# EXERCISE DESCRIPTION:
Everything from the line that contains "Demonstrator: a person" to the end of the data below is to be reproduced verbatim; leave all else out.

##############################

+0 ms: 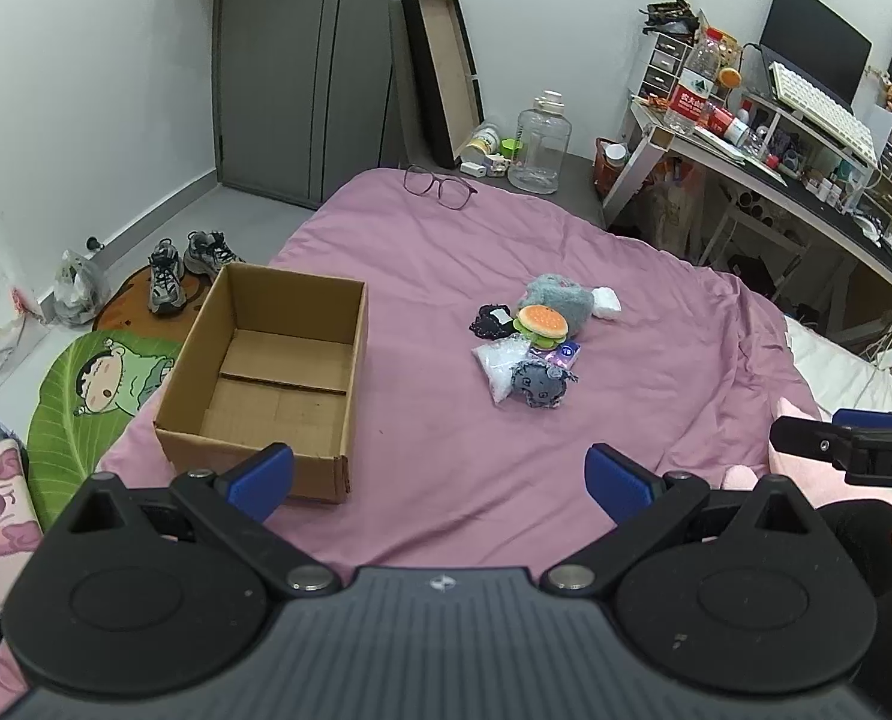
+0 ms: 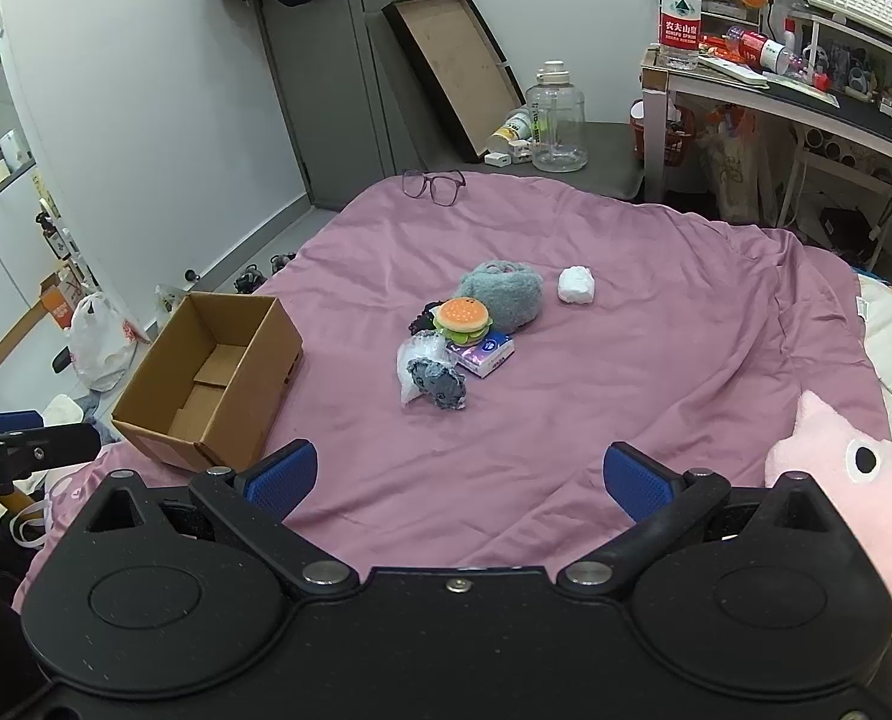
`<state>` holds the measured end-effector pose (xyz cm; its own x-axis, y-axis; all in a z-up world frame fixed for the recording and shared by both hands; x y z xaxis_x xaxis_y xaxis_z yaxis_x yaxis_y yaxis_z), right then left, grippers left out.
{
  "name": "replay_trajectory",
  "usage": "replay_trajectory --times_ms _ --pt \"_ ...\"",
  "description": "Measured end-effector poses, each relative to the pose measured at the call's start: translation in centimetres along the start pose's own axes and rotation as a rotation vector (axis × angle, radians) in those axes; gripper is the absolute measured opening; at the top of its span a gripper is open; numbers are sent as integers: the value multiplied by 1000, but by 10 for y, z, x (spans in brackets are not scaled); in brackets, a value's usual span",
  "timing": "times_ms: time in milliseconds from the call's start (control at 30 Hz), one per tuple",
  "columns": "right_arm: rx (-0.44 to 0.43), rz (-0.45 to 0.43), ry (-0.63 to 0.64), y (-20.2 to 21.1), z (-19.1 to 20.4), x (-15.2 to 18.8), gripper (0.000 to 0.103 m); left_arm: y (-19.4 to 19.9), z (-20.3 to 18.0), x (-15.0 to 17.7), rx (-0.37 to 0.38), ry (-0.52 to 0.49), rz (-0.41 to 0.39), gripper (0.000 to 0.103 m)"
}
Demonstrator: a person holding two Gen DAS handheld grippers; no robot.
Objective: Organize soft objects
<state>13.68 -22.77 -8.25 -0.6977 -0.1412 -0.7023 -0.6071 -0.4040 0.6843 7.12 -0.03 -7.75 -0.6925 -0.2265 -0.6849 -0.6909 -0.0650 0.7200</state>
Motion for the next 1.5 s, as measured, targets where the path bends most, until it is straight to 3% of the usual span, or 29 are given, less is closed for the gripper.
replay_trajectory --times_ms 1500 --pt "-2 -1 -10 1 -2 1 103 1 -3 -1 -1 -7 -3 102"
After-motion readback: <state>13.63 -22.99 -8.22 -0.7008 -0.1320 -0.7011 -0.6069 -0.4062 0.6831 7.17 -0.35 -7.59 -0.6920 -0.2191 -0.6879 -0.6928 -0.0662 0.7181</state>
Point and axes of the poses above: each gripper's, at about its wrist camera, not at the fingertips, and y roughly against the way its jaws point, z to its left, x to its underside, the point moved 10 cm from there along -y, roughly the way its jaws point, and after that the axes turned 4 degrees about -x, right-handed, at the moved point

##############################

# RESPONSE TO THE TASK:
Demonstrator: a person holding two Gen DAS handheld grippers; no robot.
Objective: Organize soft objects
<state>13.68 -22.77 -8.25 -0.6977 -0.1412 -0.7023 -0.6071 -0.4040 0.6843 7.12 -0.03 -7.75 -0.6925 -0.2265 -0.6849 -0.6909 -0.0650 0.7200</state>
Motion for the next 1.5 s, as measured, targets where the path bends most, until it is straight to 3% of the usual span, or 29 are given, less is closed for the gripper.
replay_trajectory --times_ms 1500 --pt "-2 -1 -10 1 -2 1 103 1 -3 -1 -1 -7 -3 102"
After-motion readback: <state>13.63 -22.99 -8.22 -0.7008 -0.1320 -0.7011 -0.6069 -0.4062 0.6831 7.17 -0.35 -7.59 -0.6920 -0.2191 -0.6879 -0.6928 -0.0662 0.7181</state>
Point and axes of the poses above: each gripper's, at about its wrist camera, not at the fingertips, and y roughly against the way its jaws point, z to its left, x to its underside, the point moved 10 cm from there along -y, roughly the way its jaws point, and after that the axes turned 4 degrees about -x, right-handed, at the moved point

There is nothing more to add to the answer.